6. Beaches: France has some amazing beaches… and they’re not even on the Mediterranean. I usually associated Italy, Thailand and Fiji with having nice beaches, but France definitely had a surprise in store for me!
For my parents last day in Nantes, we drove 1.5 hours outside of Nantes to Ile de Noirmoutier on the Atlantic Coast. What I thought would be an okay day trip turned into us discovering the most beautiful beach I’ve ever been to. It had nice sand, a great town around it, nice blue-green water and many trails that led to semi-private, picturesque beaches. I may not have been able to get into the water because it was still too chilly, I can say with confidence it is one of the best beaches in France and everyone should go soak up the sun on the beautiful Les Dames beach of Noirmoutier.
Tip: Don’t skip out on the Atlantic Coast beaches. They may not be as famed as the Riviera, but they are just as beautiful.
7. Smoking: I had no idea how many people smoked in France. I am used to seeing a few people a day back at home, but when we were going through France about 50% of people smoked. No, I’m not exaggerating. It was absolutely mindboggling for me, because I now see more people smoking in 5 minutes than I would in an entire day at home. Basically the only place they can’t smoke is inside the restaurants and hotels. If you have issues with smoke, COME PREPARED!!
Tip: Eat inside restaurants if the smoke bothers you.
8. Tourists: I hate being ‘that tourist’, but there are just too many of them out there.

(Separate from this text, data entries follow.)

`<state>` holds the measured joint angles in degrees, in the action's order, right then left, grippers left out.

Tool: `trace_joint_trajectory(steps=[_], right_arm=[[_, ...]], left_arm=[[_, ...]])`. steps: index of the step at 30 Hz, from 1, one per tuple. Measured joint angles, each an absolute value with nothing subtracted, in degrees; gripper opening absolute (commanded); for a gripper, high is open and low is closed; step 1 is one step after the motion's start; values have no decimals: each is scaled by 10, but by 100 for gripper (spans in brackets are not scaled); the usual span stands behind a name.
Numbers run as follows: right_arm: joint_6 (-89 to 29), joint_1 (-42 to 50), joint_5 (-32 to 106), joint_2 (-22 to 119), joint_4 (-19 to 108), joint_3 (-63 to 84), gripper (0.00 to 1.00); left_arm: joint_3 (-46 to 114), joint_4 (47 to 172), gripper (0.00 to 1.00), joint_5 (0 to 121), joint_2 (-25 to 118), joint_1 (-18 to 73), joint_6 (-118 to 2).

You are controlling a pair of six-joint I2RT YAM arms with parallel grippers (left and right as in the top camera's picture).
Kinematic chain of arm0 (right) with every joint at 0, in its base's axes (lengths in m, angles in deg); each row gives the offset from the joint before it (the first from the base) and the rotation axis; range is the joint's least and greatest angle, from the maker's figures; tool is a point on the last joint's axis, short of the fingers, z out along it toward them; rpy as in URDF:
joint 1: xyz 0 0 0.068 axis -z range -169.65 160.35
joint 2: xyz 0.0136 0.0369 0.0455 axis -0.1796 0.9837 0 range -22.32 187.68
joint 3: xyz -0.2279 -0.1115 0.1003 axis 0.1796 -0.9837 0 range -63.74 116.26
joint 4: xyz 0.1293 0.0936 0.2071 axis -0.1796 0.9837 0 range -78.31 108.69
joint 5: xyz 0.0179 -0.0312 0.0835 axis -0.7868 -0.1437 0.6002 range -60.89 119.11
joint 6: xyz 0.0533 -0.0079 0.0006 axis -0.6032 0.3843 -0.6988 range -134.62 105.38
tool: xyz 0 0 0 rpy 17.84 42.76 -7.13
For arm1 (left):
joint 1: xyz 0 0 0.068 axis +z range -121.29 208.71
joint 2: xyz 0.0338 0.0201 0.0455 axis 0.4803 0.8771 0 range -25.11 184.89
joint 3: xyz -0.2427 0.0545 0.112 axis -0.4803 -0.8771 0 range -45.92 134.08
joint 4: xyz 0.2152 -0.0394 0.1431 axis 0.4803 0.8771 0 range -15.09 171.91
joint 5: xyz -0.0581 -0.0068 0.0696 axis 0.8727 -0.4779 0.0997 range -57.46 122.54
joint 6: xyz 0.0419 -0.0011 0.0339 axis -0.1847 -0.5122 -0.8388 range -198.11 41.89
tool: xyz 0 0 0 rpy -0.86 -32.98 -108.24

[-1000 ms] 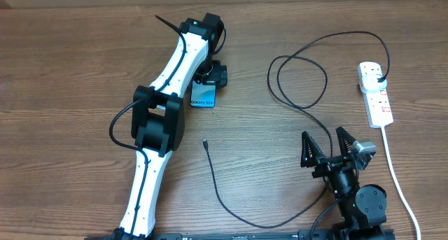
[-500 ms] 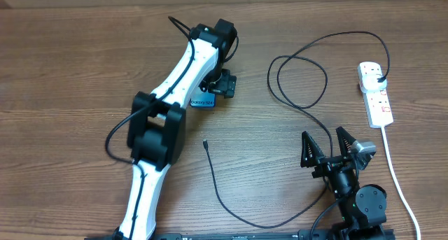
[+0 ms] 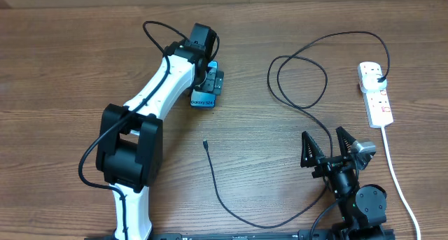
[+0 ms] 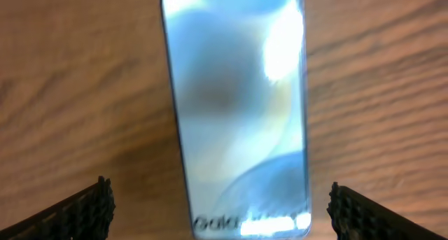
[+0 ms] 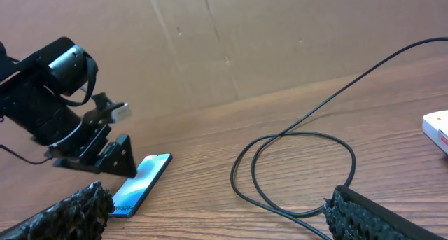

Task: Plug charger to phone and switch on socket
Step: 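Drag the phone toward the table center with the left gripper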

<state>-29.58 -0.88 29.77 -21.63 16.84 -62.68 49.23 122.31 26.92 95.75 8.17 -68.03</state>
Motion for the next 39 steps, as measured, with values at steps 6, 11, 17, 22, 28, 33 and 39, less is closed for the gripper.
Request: trace_joint_trajectory(steps=[6, 11, 17, 22, 28, 33, 39], right_arm=[[-296, -9, 298, -216, 168, -627, 100], [-296, -9, 298, -216, 169, -627, 100], [-296, -9, 298, -216, 168, -627, 100], [-296, -9, 298, -216, 168, -627, 100], [-296, -9, 298, -216, 169, -627, 100], [-296, -9, 298, -216, 169, -627, 100], [-296, -9, 298, -216, 168, -627, 100]], left_arm=[[492, 1186, 100, 277, 957, 81, -680], [492, 1184, 100, 281, 961, 81, -662], [492, 1172, 100, 282, 983, 81, -603], [492, 1170, 100, 280, 999, 81, -564], [492, 1162, 100, 278, 1019, 81, -552], [492, 1156, 100, 274, 1028, 81, -558], [493, 1156, 93, 267, 1031, 81, -569]])
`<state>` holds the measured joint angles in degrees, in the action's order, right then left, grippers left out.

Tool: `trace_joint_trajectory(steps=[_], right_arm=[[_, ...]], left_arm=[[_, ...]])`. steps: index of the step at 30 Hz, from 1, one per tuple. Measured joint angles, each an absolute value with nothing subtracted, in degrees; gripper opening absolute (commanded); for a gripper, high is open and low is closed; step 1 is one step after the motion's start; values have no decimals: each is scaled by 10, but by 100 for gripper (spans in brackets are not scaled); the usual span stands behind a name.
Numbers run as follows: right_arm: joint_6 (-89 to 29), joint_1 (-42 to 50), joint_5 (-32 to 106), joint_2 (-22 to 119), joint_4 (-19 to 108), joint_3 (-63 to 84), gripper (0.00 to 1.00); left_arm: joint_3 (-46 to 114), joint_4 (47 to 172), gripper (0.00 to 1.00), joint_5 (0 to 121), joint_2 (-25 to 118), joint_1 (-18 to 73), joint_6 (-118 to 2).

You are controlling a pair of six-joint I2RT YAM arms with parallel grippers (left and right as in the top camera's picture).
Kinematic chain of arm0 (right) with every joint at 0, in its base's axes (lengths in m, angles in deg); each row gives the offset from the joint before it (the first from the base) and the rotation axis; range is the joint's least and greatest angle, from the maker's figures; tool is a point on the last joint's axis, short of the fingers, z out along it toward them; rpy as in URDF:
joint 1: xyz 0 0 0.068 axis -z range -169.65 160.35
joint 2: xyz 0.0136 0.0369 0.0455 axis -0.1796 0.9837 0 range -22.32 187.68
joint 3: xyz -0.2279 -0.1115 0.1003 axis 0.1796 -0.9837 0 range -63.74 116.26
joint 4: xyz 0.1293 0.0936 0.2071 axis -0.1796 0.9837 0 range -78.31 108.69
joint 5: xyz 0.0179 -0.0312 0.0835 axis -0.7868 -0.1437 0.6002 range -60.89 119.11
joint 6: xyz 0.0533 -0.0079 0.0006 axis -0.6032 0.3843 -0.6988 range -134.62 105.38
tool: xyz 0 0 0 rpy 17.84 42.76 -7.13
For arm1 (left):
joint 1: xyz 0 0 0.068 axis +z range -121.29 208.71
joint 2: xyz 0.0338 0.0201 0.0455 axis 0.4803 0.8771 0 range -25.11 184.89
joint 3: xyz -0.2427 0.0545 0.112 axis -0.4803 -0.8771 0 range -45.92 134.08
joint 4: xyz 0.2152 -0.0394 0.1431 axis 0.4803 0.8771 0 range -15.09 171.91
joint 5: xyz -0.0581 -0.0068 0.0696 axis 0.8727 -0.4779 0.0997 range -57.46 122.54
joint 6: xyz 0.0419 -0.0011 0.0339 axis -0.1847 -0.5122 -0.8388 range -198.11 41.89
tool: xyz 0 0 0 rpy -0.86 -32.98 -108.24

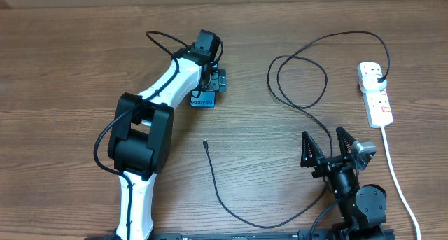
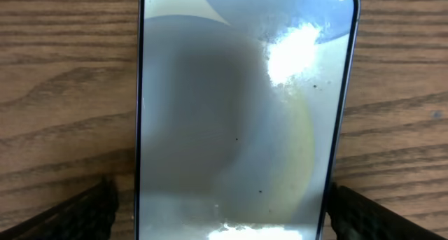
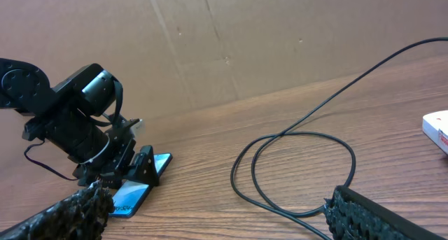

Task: Plug charger to phone and switch on socket
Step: 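Drag the phone toward the table center with the left gripper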

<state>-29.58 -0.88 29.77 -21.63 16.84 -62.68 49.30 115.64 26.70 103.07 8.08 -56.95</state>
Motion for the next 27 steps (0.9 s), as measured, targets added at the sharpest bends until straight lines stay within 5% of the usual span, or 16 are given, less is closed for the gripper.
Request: trace_joint_trajectory(steps=[27], right_arm=[[-296, -9, 298, -216, 168, -627, 100]], left_arm=[[502, 1183, 49, 279, 1033, 81, -618]])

We came when it isn’t even peak season, and I completely hated some of the places(Palace of Versailles) that I knew I would like, simply because there were 10x too many people there. I couldn’t enjoy the palace, the Musee Orsay and many other places because you would be packed in like sardines with people who don’t care that you’re trying to enjoy the moment.

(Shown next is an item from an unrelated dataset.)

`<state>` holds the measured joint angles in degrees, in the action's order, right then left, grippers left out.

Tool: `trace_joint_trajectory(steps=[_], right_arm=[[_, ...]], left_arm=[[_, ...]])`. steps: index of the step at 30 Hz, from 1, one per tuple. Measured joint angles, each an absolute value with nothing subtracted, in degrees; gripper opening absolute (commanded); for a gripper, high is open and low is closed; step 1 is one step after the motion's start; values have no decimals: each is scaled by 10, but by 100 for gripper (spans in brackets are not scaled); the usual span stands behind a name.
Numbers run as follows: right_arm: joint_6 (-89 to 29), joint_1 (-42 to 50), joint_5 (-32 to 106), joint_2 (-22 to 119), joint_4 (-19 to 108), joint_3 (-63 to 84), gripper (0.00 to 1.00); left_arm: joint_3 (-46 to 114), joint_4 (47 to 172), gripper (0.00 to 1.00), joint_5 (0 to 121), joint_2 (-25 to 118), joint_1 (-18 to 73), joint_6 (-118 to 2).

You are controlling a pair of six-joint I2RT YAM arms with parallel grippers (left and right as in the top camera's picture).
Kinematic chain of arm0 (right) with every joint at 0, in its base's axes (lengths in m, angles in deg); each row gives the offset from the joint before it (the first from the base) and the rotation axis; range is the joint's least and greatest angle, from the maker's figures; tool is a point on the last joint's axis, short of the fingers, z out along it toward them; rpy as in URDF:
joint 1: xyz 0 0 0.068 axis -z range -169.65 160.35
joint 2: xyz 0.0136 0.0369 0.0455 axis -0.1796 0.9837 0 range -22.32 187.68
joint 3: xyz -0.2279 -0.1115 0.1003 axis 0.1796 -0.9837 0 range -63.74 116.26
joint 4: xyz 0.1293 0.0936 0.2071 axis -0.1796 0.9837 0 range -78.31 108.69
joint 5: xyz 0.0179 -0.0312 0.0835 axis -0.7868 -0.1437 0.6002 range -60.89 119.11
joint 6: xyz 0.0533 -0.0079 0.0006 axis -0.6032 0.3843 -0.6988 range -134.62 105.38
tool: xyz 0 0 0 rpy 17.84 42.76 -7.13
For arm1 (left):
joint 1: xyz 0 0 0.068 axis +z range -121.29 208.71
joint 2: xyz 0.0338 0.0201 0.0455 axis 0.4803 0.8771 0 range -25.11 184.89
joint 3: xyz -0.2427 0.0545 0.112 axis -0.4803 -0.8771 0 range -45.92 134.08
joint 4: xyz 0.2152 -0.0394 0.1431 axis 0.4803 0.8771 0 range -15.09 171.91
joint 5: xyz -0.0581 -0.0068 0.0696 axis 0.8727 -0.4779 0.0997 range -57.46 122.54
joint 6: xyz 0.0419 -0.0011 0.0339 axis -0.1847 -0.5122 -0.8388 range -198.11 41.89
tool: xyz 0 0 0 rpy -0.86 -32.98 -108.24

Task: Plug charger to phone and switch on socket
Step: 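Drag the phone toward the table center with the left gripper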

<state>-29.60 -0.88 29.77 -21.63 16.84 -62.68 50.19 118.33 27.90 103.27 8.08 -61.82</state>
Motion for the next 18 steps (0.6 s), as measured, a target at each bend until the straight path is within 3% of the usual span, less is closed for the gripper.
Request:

At one point in the palace, some short little kid was bumping into me and I had mumbled something like “Watch out little guy”. Turns out it really was just that! An extremely short man, twice my age.
Tip: Visit main tourist attractions during the middle of the week. Also, plan your visits outside of the peak season of June, July and August.
9. Markets: Before I came here, I assumed everyone did their shopping like we do in the USA. I couldn’t have been further from the truth. First off, everyone here has to have their own reusable bags or a cart and if you don’t they will make you buy one. Secondly, most people walk to the market just about every day. They’ll get their fruits and veggies, protein for the day and a delicious baguette. When I realized this, I was thinking, “You mean they don’t hoard away 17 years of food in their basement fridge? Weird.” After going shopping a few times, I realized I definitely like this better. You always have fresh food. You get to exercise and burn off all those calories from the cheeses and baguettes. You just feel healthier.
Tip: Buy a few reusable bags and enjoy the daily ritual of walking to the market for fresh produce.
This list is by no means all inclusive of everything that I didn’t expect, but it highlights the main topics. Be sure to follow the tips to help make your time in France easier and more fun!
P.S. Most of this is applicable to every country I visited in Europe, so be prepared regardless of where you go!